O PT dividiu as pastas em três blocos: Estado – tais como Negócios Estrangeiros ou Defesa; quota pessoal de Lula – Articulação Política, Justiça, Finanças, ou Casa Civil; enquanto o resto poderia ser distribuído entre os aliados, de acordo com um líder partidário que disse ao jornal ‘O Globo’.
Na reunião de quinta-feira, o PT defendeu a importância de estar à frente do Ministério do Desenvolvimento Social devido ao grande número de programas sociais que administra, incluindo o Bolsa Família, uma carteira que o Movimento Democrático Brasileiro da Senadora Simone Tebet, a sua principal parceira na segunda volta das eleições de 30 de Outubro, também quer.
O PT argumenta que não importa que membro do partido esteja à frente deste ministério, desde que seja liderado pela sua sigla, pois seria insensato que uma pasta que oferece importantes dividendos políticos e eleitorais permanecesse nas mãos das forças aliadas.
O MDB está consciente da relutância do PT em abandonar este ministério e já está a trabalhar na possibilidade de Tebet assumir a pasta do ambiente, uma área que se tornou muito importante após as críticas que as políticas ambientais de Jair Bolsonaro receberam ao longo dos últimos quatro anos.

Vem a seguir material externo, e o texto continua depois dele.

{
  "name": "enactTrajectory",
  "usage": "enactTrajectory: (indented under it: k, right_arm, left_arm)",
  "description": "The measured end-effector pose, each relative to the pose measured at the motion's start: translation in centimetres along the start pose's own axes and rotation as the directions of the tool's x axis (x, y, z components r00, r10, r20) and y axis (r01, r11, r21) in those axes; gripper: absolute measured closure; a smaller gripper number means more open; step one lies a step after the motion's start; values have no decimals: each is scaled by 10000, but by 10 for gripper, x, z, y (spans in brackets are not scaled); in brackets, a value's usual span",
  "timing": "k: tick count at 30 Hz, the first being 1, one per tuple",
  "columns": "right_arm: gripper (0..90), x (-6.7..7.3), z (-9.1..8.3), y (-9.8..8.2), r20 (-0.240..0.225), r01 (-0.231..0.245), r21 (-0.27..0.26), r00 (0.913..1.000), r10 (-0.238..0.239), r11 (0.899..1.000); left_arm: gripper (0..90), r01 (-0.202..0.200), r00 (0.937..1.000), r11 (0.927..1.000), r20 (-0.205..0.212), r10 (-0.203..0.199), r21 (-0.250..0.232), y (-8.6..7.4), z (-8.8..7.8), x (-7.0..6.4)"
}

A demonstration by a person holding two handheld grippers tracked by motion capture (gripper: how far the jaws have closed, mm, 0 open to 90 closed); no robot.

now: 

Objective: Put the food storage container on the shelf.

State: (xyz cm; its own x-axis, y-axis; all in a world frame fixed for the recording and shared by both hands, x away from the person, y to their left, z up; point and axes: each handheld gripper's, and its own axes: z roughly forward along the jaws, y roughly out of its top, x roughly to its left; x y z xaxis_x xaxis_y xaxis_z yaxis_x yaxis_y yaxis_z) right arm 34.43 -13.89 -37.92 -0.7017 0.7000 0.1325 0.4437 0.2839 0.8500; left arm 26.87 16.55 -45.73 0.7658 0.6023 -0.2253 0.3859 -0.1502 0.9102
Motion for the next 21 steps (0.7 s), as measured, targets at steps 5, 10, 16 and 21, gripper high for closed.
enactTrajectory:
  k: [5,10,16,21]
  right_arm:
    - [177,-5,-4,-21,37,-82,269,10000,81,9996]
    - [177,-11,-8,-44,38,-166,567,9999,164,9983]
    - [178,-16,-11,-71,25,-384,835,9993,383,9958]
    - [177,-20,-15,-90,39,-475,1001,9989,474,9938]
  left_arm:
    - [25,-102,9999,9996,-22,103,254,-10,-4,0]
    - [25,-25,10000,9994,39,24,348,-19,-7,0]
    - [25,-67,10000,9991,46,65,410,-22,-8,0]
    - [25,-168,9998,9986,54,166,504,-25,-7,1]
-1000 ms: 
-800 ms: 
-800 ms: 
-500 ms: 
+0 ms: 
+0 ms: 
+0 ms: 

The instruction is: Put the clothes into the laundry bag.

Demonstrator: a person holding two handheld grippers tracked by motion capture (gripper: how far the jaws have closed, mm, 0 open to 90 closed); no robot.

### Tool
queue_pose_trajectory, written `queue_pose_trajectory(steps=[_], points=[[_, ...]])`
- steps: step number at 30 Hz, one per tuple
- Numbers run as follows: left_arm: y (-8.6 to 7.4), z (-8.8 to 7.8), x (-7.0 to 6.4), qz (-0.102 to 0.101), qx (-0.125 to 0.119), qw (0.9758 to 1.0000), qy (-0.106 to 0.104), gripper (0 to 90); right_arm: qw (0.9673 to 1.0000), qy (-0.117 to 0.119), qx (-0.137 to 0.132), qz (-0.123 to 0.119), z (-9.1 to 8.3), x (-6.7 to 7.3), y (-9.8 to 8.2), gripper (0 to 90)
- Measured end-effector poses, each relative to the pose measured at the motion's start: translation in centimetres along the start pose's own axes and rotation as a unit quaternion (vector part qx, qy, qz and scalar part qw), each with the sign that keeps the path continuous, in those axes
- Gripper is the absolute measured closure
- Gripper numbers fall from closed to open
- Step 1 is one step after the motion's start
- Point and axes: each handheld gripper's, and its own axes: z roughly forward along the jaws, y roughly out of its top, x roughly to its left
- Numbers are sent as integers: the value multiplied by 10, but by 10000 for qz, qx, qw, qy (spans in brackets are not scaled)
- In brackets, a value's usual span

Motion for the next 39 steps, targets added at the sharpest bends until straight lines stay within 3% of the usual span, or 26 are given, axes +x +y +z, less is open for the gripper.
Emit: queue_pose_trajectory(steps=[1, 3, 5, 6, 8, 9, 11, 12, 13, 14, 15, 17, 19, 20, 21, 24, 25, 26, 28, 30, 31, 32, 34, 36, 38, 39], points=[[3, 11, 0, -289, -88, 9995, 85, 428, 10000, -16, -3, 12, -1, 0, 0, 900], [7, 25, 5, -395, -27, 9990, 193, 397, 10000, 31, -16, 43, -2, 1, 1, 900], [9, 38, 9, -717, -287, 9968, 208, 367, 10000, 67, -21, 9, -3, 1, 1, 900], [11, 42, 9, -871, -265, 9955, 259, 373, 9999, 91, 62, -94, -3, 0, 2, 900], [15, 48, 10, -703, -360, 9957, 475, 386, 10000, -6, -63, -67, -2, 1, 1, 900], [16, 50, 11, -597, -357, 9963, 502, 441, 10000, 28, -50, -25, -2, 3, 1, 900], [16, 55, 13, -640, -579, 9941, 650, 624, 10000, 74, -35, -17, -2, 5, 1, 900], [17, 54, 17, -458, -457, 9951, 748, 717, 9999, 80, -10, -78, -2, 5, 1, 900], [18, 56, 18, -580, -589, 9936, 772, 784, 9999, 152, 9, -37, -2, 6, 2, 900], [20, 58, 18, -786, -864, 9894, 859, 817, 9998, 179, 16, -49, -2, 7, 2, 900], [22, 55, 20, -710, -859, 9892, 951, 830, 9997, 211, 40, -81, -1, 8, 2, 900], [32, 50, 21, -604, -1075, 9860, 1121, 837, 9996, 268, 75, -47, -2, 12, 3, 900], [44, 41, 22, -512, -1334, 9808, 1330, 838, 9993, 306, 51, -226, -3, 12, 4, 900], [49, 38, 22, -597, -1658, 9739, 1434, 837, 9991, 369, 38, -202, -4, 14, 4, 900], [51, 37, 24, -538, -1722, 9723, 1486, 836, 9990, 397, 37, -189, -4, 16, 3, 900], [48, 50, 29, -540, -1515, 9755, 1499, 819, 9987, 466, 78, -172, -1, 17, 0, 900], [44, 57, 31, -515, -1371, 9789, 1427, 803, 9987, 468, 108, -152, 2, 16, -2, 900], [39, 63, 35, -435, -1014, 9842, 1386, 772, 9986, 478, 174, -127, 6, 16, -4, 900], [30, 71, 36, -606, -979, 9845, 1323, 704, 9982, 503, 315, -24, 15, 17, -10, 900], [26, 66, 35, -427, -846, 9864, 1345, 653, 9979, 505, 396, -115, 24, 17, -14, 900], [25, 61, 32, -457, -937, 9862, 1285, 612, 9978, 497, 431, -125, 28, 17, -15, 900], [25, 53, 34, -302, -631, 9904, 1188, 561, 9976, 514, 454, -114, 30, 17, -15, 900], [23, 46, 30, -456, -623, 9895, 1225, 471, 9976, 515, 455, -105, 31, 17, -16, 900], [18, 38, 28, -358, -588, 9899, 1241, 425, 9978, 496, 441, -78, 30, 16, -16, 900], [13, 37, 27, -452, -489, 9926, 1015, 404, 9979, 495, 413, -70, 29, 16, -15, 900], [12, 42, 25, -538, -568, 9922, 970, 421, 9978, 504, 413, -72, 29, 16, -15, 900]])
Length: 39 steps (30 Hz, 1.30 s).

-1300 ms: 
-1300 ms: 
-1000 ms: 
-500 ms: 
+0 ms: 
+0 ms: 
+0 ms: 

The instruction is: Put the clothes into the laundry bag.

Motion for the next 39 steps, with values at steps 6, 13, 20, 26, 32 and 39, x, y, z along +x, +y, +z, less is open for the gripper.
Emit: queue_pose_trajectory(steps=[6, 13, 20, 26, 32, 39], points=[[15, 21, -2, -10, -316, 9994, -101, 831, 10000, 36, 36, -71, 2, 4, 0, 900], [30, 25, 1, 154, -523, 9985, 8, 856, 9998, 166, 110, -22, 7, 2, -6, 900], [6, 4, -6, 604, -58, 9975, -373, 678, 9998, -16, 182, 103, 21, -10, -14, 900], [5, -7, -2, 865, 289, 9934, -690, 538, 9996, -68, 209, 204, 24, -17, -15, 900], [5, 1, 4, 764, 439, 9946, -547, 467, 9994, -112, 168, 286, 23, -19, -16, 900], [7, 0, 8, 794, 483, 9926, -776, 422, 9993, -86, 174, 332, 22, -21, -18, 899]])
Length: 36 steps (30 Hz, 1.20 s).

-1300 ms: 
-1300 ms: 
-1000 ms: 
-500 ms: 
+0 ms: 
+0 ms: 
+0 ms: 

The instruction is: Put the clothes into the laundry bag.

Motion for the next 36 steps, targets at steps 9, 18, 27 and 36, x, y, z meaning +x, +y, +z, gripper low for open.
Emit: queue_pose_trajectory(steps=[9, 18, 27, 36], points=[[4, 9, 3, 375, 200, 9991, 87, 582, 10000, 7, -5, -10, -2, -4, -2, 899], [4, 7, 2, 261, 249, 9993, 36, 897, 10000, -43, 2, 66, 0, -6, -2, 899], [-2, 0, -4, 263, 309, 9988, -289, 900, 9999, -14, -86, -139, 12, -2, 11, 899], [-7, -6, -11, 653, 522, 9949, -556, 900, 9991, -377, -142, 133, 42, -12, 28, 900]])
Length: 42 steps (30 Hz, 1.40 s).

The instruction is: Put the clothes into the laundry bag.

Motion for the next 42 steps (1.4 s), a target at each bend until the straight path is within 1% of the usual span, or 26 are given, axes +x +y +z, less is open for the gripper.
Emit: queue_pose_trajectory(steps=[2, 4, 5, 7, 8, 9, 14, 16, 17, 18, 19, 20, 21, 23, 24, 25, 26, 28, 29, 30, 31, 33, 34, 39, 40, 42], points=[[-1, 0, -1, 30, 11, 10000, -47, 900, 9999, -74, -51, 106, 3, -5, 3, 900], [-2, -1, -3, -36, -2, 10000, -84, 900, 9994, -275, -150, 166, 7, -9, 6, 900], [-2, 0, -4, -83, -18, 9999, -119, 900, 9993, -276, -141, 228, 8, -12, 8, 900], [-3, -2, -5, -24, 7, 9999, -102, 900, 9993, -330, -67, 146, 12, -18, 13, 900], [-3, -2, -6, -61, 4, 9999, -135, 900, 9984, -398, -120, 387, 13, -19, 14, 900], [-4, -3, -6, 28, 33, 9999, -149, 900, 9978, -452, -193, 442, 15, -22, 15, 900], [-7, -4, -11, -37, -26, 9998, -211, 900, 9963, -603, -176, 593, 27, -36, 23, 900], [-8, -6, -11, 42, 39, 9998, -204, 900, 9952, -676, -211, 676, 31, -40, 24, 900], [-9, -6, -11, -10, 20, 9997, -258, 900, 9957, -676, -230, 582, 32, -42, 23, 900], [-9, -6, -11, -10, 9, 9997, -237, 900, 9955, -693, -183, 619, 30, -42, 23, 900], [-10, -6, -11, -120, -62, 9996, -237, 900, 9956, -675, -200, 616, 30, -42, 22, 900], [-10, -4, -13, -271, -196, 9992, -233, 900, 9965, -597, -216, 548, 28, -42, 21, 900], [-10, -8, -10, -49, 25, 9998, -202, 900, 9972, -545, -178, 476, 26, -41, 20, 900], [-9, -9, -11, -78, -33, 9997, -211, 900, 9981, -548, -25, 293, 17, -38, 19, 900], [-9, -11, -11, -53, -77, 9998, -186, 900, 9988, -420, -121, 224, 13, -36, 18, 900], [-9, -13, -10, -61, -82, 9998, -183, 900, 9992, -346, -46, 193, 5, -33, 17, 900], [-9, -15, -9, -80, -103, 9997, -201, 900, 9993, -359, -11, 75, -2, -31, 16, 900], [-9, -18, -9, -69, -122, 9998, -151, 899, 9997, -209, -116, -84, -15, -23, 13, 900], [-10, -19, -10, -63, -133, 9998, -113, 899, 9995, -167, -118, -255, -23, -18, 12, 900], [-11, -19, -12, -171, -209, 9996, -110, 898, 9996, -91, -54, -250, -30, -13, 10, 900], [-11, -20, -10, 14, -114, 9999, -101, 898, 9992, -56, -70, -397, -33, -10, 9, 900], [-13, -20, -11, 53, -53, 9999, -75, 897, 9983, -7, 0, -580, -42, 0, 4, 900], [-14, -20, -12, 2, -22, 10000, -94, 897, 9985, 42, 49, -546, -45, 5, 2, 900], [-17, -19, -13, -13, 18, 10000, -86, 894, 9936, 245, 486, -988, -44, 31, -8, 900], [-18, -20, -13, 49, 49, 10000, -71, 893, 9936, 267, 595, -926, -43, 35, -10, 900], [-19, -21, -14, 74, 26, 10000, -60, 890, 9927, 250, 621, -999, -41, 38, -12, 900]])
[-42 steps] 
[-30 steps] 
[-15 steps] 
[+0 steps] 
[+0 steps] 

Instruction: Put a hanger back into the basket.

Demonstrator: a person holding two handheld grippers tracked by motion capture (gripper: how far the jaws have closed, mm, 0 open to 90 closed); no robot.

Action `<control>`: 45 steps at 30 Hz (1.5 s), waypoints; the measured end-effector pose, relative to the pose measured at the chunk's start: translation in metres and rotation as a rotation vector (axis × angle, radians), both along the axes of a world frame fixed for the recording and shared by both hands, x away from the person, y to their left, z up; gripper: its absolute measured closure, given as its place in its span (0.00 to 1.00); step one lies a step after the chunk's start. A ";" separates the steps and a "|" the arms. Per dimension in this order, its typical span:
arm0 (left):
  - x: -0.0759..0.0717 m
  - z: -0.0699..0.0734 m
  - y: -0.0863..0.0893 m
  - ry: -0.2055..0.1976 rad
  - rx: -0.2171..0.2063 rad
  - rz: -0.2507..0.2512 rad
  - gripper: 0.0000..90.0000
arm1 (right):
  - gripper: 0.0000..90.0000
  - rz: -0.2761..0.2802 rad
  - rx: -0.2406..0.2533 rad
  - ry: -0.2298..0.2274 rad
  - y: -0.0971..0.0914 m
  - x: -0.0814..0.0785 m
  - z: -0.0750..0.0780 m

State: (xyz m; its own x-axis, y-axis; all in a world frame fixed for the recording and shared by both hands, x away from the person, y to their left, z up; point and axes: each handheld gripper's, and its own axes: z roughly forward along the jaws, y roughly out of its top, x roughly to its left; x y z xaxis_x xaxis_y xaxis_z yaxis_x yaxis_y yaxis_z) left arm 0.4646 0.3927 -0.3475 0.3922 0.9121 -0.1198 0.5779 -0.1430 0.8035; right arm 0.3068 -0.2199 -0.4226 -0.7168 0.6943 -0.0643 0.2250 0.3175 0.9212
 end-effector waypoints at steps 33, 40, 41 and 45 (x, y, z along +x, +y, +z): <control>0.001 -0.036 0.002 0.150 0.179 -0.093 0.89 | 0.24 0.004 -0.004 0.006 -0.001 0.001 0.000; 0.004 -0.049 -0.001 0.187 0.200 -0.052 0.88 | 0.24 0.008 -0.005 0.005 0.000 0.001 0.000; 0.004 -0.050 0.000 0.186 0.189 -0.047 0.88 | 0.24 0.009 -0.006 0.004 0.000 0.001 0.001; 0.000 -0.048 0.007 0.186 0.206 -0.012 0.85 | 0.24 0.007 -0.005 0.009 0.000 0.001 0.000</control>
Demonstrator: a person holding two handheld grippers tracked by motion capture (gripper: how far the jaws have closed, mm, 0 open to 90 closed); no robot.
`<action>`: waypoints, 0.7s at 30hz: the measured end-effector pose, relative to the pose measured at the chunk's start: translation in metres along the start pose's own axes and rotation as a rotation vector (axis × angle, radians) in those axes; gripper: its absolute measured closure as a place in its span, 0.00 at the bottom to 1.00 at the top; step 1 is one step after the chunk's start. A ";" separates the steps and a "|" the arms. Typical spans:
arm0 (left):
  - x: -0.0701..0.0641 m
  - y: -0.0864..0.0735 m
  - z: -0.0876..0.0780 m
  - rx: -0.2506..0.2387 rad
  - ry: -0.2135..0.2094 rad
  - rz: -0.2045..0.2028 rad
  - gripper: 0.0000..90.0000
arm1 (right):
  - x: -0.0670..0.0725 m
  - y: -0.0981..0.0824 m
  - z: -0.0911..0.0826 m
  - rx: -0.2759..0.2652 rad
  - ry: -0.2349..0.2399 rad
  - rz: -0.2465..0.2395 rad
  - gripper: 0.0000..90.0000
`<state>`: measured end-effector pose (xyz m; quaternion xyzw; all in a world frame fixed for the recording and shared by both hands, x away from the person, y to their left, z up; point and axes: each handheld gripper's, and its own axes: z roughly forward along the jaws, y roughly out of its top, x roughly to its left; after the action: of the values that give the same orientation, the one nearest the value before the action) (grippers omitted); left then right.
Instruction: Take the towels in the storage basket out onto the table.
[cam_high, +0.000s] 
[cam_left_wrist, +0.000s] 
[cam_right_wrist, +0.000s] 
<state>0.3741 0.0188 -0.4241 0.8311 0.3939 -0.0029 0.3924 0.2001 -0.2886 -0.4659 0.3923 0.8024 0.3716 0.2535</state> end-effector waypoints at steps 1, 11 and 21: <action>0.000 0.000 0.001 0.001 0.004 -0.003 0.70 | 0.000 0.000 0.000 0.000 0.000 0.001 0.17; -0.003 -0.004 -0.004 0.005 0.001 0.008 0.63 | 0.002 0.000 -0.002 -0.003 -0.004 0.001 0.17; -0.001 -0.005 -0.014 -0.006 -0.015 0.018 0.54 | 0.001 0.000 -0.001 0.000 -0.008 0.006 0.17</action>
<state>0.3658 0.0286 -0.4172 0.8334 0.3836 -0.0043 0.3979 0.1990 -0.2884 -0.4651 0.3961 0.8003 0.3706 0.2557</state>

No total, o PT está confiante de liderar pelo menos quinze pastas e embora considerem improvável, em algumas, como a Saúde ou Educação, que foram administradas pelo partido nos governos anteriores de Lula da Silva e Dilma Rousseff, grupos aliados poderiam participar, em nome da governabilidade, enquanto o presidente eleito tenta acomodar todos os seus novos e antigos parceiros.
Espera-se também que a decisão de Lula se baseie no número de lugares que os seus aliados têm em ambas as casas do Congresso, pelo que se assume que os seus parceiros mais à esquerda, tais como o Partido Comunista do Brasil (PCdoB), o Partido Socialista e da Liberdade (PSOL) e a Rede liderarão um ministério cada um.
Antes do final da semana, Lula deverá anunciar os chefes de pelo menos três carteiras, entre elas José Múcio Monteiro, antigo juiz do Tribunal de Contas, para a pasta da Defesa, que teria a aprovação da ala mais «bolsonarista» do exército devido à sua capacidade e perfil conciliatório. O outro nome que está a ser falado é o do ex-prefeito de São Paulo e ex-ministro da Educação sob Lula e Rousseff, Fernando Haddad, para o Tesouro.